Chain-of-custody issues are a LOT more of a worry to you than proving that the files match. I'd talk to your attorney about what they're looking for, and would strongly consider getting in touch with an attorney experienced with this type of litigation or computer forensics professinal and get their advice on the best way to proceed so that you don't blow your case.
If you actually received a copy of the files I hope you did a good job of maintaining a chain-of-custody. If I were the opposing counsel I'd argue that you received the CD and used it as the source material to produce the "original" files that were "stolen". I'd have kept that CD of "copied" files far, far away from the "originals" and had an independent party perform "diffs" of the files.
Typically your attorney should already have a lot of this under control.
To prove the files are the same, md5 should be used. But even more than that, you need to prove chain of custody using auditable trails. If someone else has had the files in their custody, then you will have a hard time proving in court that the evidence wasn't 'planted'.
There are electronic evidence and forensics companies that deal specifically with this issue. Depending on how serious your company is about this case, you need to hire a lawyer that has knowledge in this area and can refer you to a firm who can assist you through this process.
An important question is how you log access to your firm's files, and how you manage version control over your firm's files.
As far as the files themselves, you want to use a tool like diff rather than a tool like md5 because you want to demonstrate that the files are the "same" except that one has one copyright notice at the start and the other has a different copyright notice at the start of the file.
Ideally you can demonstrate exactly where the files in question came from, and when they would have been copied from your environment, and who had access to those files at the time, and who made copies of them.
a) Yes, I have experience with this.
b) The answers above about using hashes answer only the question you asked in the title of this thread, not in the body. To prove you had them before you got the CD-ROM, you will need to provide logs of when they were last touched, something you probably don't have because this kind of information is rarely kept.

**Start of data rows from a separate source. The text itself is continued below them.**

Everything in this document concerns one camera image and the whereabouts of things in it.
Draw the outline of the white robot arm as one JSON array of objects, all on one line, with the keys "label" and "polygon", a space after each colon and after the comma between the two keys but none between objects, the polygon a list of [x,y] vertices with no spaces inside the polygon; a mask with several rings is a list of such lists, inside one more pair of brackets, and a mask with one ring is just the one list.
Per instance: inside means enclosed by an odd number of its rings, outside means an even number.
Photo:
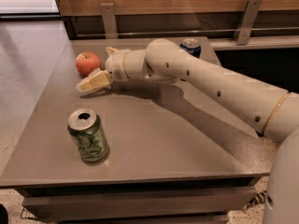
[{"label": "white robot arm", "polygon": [[269,176],[263,224],[299,222],[299,94],[196,58],[167,39],[145,49],[106,48],[108,58],[80,81],[87,92],[114,81],[183,79],[265,137],[279,143]]}]

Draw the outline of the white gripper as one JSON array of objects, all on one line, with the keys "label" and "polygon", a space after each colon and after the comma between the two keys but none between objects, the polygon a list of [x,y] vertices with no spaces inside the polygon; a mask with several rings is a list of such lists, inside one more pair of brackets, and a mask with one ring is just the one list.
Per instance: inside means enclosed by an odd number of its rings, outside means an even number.
[{"label": "white gripper", "polygon": [[106,70],[97,68],[92,71],[76,85],[77,91],[88,92],[103,88],[109,89],[113,81],[129,80],[124,68],[125,56],[129,49],[106,47],[106,52],[108,55],[105,63]]}]

c) Having said that, your company probably does keep backups, and those backups have dates on them, and those backups can have files selectively restored from them for matching. If your company has a written backup policy, and the backups you kept match the policy, this will make it much easier to convince someone that you didn't fake the backups. If you don't have a policy but the backups are clearly marked, that might be sufficient (although the lawyer for the other side will question this up the wazoo).
d) If your company didn't keep backups, and all you have is the described screen shots, forget about it. You will have a very hard time convincing anyone that you are in control of your data well enough to "prove" that you had those files first.

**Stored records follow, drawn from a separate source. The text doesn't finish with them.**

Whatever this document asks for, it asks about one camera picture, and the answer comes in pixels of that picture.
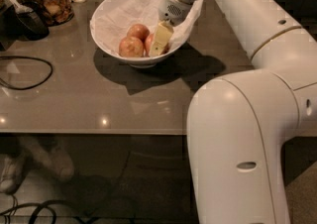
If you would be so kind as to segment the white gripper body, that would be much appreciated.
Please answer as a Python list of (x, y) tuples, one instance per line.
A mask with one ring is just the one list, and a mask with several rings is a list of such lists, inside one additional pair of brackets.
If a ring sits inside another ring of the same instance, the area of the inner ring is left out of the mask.
[(159, 0), (158, 18), (178, 26), (186, 19), (191, 7), (192, 2), (183, 0)]

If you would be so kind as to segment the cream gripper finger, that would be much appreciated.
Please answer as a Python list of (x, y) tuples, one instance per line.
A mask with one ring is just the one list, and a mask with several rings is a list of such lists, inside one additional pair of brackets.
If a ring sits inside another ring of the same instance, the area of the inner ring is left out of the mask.
[(163, 55), (168, 43), (173, 35), (173, 26), (170, 21), (161, 21), (158, 23), (154, 38), (150, 46), (149, 56), (157, 57)]

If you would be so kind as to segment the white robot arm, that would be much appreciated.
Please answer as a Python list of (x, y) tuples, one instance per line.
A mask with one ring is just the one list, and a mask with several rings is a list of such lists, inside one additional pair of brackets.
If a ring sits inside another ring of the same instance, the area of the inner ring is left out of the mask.
[[(280, 152), (317, 118), (317, 43), (274, 0), (215, 0), (253, 69), (204, 84), (187, 115), (200, 224), (290, 224)], [(174, 24), (193, 0), (161, 0)]]

diff is what I'd use, I think you're on the right track.
I was thinking MD5sum, and compare checksums. But any little difference could upset the checksums.
You should also have backups on tape or somewhere to prove you had them before XYZ time, since anyone could argue that you saved the files off the CD to the server (creation dates could be altered with some cleverness of time clock settings, pictures can be photoshopped, etc.)
You really need to find a way to establish, whether through backups or some other proof, that you had the files first, since they for some reason gave you the needed files that could have been used to conveniently manufacture your story (why did they do that??)
You need to find out from your lawyer, one who knows technology, what exactly is needed and perhaps talk to security people that specialize in digital forensics.
The fact is that unless someone here is a lawyer, all we can tell you is how to compare those files (md5sum) and that perhaps your best defense is old media backups to establish you had the files before getting the CD and hopefully before XYZ left with your data (emailed some of the files so you have timestamps from that? Still in archived data?)